Гуламов действовал в открытую, он продолжал обращаться в высшие органы партии, добавляя все новые неопровержимые аргументы, не отчаиваясь, но и не озлобляясь. Ничто не могло поколебать позиции коммуниста. Убить его из-за угла — значило вызвать комиссии и проверки из центра, ибо его противоборство с Рашидовым стало общеизвестным фактом. Я знаю крупного ученого, занимавшего высокий административный пост, которого принуждали выступить против Гуламова, но он отказался и попал в длительную опалу. И таких людей было много, потому что всякий, лично знакомый с Расулом Гуламовичем, испытавший на себе влияние его убежденности, даже под чрезвычайным давлением не мог уже пойти против совести.

Пишу о борьбе Гуламова и неотвязно думаю о его антиподе, о Шарафе Рашидове. Как журналист я несколько раз встречался с ним, подолгу беседовал и могу со всей определенностью свидетельствовать, что он был человеком необычайно способным, обладал отличной памятью, умел расположить к себе любого, кто видел его впервые. Путь Рашидова к преступлениям можно расценить как трагедию личности. Если бы изощренный тактический ум Рашидова был в свое время нацелен на шахматы, быть ему гроссмейстером, если не чемпионом. Но он играл совсем в другую игру.

Рашидов чтил силу и презирал демократию, люди были для него «колесиками» и «винтиками», и этот штрих тоже важен для понимания его личности. Думаю, как и неукротимая, самодовлеющая страсть к орденам, медалям, вообще любым регалиям. Увы, каждый орден Рашидова отмечал собою очередные потери узбекского народа и узбекской земли.

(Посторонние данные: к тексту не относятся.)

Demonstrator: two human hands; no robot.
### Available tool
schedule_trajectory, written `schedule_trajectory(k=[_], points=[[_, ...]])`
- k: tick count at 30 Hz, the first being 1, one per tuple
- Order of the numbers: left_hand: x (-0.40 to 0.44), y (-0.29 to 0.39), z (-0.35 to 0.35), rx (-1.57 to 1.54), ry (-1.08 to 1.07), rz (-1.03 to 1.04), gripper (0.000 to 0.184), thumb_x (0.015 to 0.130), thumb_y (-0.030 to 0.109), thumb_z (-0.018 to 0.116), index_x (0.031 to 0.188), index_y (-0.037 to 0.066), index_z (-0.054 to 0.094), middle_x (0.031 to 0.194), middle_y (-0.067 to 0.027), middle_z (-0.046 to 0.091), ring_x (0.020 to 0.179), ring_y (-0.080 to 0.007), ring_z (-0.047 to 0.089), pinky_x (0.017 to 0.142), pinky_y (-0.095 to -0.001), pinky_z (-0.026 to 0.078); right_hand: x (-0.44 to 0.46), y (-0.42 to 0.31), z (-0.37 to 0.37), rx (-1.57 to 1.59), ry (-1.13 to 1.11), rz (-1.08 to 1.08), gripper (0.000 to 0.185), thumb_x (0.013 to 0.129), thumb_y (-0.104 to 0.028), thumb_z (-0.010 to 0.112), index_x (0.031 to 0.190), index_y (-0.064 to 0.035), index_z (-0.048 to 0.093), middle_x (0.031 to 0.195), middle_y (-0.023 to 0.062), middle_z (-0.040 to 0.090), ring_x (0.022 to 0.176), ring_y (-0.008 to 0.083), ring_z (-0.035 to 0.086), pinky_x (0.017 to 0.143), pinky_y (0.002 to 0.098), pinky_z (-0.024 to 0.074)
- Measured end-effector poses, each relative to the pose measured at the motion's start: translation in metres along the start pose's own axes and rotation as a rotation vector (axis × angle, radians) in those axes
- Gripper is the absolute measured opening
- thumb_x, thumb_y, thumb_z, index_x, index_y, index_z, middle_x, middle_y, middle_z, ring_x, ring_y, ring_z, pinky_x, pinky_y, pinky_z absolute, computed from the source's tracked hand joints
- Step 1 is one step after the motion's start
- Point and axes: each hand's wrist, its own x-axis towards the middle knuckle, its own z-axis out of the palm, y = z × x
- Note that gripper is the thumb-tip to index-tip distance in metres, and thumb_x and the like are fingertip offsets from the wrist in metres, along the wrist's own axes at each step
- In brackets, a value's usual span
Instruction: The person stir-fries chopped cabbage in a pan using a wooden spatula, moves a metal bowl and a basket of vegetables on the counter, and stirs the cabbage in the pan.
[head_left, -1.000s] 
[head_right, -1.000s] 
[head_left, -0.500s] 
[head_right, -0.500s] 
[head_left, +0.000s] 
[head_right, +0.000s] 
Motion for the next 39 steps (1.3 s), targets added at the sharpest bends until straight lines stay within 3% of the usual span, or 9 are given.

Его «заслуги» откликнулись ныне миллионами гектаров испорченных солью земель и тысячью уголовных дел, очень высокой детской смертностью и крайне низким потреблением мяса. Его «заслуга» в том, что культура, литература, искусство республики покорно равнялись на его произведения, в свою очередь равнявшиеся в последние годы на «Малую землю» и «Целину».

У истории свой счет. Три года с небольшим тело Рашидова покоилось там, куда его определили подхалимы, — в центре города, справа памятник Ленину, слева улица Ленина, напротив филиал музея Ленина. Верный ленинец — так надо было понимать. Но время пришло назвать все своими именами, и прах «ленинца» пришлось перезахоронить.

Расул Гуламович возглавляет ныне республиканский Совет ветеранов войны и труда, в котором костяк составляют такие же, как и он, принципиальные, непримиримые к недостаткам люди — совесть и мудрость нашего народа.

Жизнь длинна, оказывается. Это открытие каждый делает для себя сам. Жизнь длинна, в ней умещается и наказание порока, и торжество добродетели.

Может показаться, что, говоря о событиях прошлого, только прошлое я и имею в виду. Но феодально-байское сознание живуче, да и только ли у нас? Нынешние баи, правда, не в чалмах и не в парчовых халатах, не на вороных иноходцах ездят. Кто- то метко окрестил их «плейбаями» за расхожие представления о красивой жизни. Идет перестройка, но вот уже кое-кто вновь пьянеет от открывающихся возможностей, напрочь забывает о тех, кто оплачивает его комфорт изнурительной работой в полях, кто более всего сейчас нуждается в справедливых, толковых, ответственных решениях власти. Все ли извлекут необходимые уроки из прошлого — вот в чем в республике коренной вопрос перестройки, вот от чего зависит наше будущее.

Борьба за обновление, за новые кадры в республике идет. Принципы социализма должны восторжествовать во всех сферах жизни, а это значит — каждому по труду и каждому по заслугам. Не всем это по душе, но каждому придется заглянуть в себя и помнить, что перестройке нужны те, кто строит, а не те, кто пристраивается.